Exercise: Repeat only the lines below from the one containing "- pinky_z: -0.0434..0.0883" through the one containing "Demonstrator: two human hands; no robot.", inclusive, exactly as written.

Material for this exercise:
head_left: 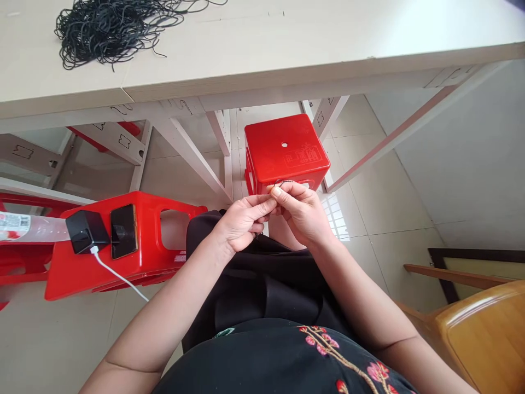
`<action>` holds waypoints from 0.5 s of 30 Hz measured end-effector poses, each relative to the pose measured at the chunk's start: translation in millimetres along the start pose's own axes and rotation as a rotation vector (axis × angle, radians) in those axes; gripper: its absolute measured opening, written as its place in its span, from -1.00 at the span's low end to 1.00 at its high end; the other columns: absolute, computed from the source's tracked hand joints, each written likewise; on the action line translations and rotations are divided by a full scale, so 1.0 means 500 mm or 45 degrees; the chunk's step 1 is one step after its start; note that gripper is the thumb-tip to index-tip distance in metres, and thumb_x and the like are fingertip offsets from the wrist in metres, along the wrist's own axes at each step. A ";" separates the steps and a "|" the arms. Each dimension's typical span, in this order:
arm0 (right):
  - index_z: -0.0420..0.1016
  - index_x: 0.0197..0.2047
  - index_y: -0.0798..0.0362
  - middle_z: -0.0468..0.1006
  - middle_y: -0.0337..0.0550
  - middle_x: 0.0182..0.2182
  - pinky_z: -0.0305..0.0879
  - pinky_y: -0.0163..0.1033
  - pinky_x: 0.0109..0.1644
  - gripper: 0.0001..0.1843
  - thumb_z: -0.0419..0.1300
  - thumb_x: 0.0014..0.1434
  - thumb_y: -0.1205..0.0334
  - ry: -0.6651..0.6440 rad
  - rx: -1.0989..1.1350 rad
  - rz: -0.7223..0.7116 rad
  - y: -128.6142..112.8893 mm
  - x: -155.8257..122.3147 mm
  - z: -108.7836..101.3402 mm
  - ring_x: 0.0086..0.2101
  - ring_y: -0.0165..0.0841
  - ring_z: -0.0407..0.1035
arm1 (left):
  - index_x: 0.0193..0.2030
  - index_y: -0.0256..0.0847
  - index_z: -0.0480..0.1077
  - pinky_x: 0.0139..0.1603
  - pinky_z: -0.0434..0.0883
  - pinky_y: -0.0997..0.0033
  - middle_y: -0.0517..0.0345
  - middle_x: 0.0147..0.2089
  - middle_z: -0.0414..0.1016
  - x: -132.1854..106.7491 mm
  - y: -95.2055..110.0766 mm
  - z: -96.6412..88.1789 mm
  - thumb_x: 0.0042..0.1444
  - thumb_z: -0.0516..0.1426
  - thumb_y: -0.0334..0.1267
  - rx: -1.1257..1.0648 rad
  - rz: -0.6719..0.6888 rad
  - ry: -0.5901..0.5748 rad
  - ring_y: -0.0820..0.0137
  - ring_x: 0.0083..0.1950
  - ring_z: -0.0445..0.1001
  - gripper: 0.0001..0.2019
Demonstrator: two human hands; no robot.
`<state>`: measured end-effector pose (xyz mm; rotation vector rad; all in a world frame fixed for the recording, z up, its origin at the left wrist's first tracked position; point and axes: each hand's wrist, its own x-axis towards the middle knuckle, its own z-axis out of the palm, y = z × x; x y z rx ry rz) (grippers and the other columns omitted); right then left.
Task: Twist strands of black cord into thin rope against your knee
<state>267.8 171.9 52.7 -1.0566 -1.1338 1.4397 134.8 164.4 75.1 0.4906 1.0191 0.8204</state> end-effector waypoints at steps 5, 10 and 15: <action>0.50 -0.43 0.01 0.33 -0.33 -0.56 0.26 -0.33 -0.42 -0.81 0.31 -0.05 0.08 0.011 0.356 0.173 0.010 -0.001 0.010 -0.53 -0.50 0.24 | -0.47 -0.30 0.45 -0.76 -0.05 0.80 0.27 -0.54 0.30 0.001 -0.014 0.003 -0.20 0.34 -0.29 -0.119 0.056 0.057 0.74 -0.62 0.12 -0.82; 0.37 -0.46 0.01 0.31 -0.33 -0.54 0.11 -0.38 -0.55 -0.83 0.27 -0.04 0.15 0.237 0.699 0.322 0.011 0.001 -0.031 -0.55 -0.51 0.19 | -0.45 -0.29 0.41 -0.76 -0.04 0.80 0.30 -0.52 0.32 0.004 -0.019 -0.001 -0.20 0.33 -0.31 -0.183 0.065 0.111 0.75 -0.63 0.15 -0.80; 0.20 -0.58 0.00 -0.08 -0.43 -0.67 -0.09 -0.37 -0.62 -0.79 0.22 -0.13 0.32 0.433 0.447 0.271 0.022 0.006 -0.252 -0.65 -0.53 -0.12 | -0.46 -0.30 0.37 -0.77 -0.06 0.79 0.30 -0.52 0.32 0.005 -0.031 -0.017 -0.19 0.33 -0.32 -0.246 0.024 0.137 0.74 -0.63 0.15 -0.78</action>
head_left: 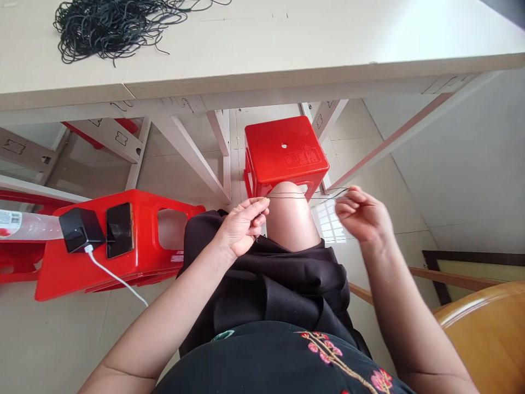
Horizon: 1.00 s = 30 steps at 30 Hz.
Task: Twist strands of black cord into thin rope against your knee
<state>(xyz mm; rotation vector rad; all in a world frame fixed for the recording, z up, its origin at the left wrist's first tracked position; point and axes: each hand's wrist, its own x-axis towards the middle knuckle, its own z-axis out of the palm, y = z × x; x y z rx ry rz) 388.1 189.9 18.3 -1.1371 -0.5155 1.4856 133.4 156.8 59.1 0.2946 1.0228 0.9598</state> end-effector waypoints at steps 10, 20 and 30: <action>0.47 -0.19 -0.18 0.45 -0.18 -0.36 0.26 -0.11 -0.43 -0.75 0.28 -0.02 0.17 0.435 -0.705 -0.611 0.018 -0.062 -0.050 -0.48 -0.34 0.34 | -0.49 -0.31 0.35 -0.78 -0.05 0.78 0.29 -0.50 0.30 -0.006 -0.012 0.020 -0.15 0.30 -0.32 -0.056 -0.101 0.006 0.74 -0.62 0.17 -0.81; 0.48 -0.24 -0.06 0.54 -0.21 -0.48 0.41 -0.23 -0.36 -0.83 0.13 0.14 0.37 -0.266 -1.202 -1.249 0.063 -0.124 0.180 -0.49 -0.40 0.42 | -0.44 -0.26 0.43 -0.72 -0.07 0.74 0.28 -0.53 0.35 -0.048 -0.012 0.053 -0.15 0.30 -0.26 0.136 0.041 -0.065 0.72 -0.61 0.16 -0.84; 0.53 -0.26 -0.07 0.56 -0.25 -0.50 0.34 -0.31 -0.46 -0.81 0.14 0.14 0.37 -0.325 -1.203 -1.288 0.054 -0.145 0.176 -0.54 -0.43 0.40 | -0.39 -0.20 0.31 -0.73 -0.09 0.71 0.36 -0.56 0.29 -0.045 -0.003 0.047 -0.05 0.23 -0.24 0.048 0.258 0.038 0.71 -0.66 0.08 -0.83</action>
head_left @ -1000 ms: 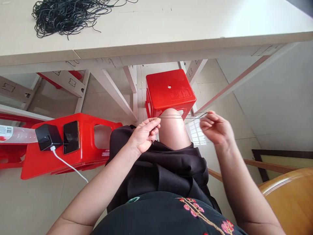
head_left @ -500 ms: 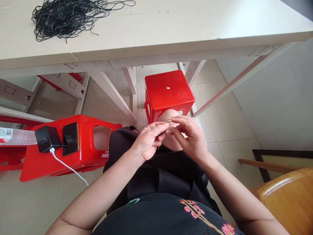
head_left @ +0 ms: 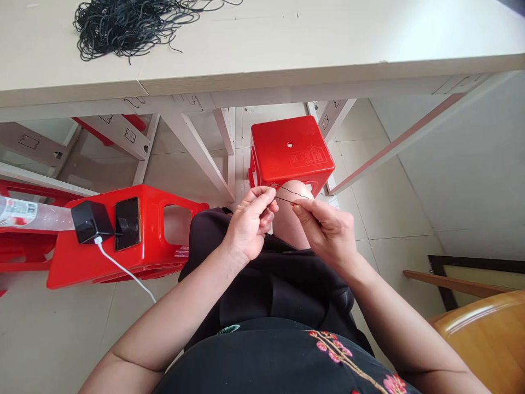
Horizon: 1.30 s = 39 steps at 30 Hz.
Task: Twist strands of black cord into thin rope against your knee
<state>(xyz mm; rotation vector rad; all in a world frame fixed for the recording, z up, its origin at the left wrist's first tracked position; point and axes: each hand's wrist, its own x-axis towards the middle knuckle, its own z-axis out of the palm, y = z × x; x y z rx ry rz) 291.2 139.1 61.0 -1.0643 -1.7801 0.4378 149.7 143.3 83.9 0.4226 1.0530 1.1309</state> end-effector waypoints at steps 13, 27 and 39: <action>0.46 -0.21 0.09 0.44 -0.31 -0.64 0.20 -0.36 -0.50 -0.83 0.16 0.13 0.47 -0.168 -0.268 -0.393 -0.020 -0.017 -0.027 -0.59 -0.51 0.25 | -0.38 -0.16 0.26 -0.72 -0.03 0.66 0.39 -0.57 0.12 0.013 0.000 -0.008 0.01 0.21 -0.23 0.076 0.506 0.120 0.69 -0.68 0.00 -0.83; 0.43 -0.19 0.14 0.29 -0.32 -0.64 0.04 -0.35 -0.61 -0.85 0.10 0.17 0.44 -0.274 -0.084 -0.536 -0.013 -0.049 -0.002 -0.63 -0.53 0.14 | -0.35 -0.13 0.28 -0.58 0.17 0.60 0.33 -0.54 0.17 0.041 -0.010 -0.030 0.10 0.15 -0.12 0.540 1.074 0.127 0.62 -0.59 0.12 -0.84; 0.44 -0.13 0.16 0.47 -0.27 -0.61 0.33 -0.40 -0.54 -0.81 0.09 0.18 0.43 -0.330 0.117 -0.449 0.004 -0.081 0.035 -0.61 -0.50 0.35 | -0.35 -0.10 0.24 -0.60 0.25 0.56 0.36 -0.57 0.24 0.064 0.016 -0.041 0.09 0.14 -0.06 0.599 1.291 0.074 0.60 -0.62 0.28 -0.80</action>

Output of the exercise:
  - pinky_z: -0.0434..0.0883
  - pinky_y: -0.0997..0.0033
  - middle_y: -0.0517..0.0345
  - middle_x: 0.0147..0.2089
  - middle_z: -0.0414..0.1016
  - x: -132.1854..106.7491 mm
  - y: -95.2055..110.0766 mm
  - z: -96.6412..88.1789 mm
  - thumb_x: 0.0042..0.1444
  - thumb_z: -0.0516..0.1426
  - thumb_y: -0.0334..0.1267
  - rx: -1.1257..1.0648 rad
  - rz: -0.6719..0.6888 rad
  - ry: -0.5901..0.5748 rad
  - ring_y: -0.0820..0.0137
  - ring_x: 0.0083..0.1950
  - ring_z: -0.0445..0.1001
  - gripper: 0.0001..0.2019
Demonstrator: two human hands; no robot.

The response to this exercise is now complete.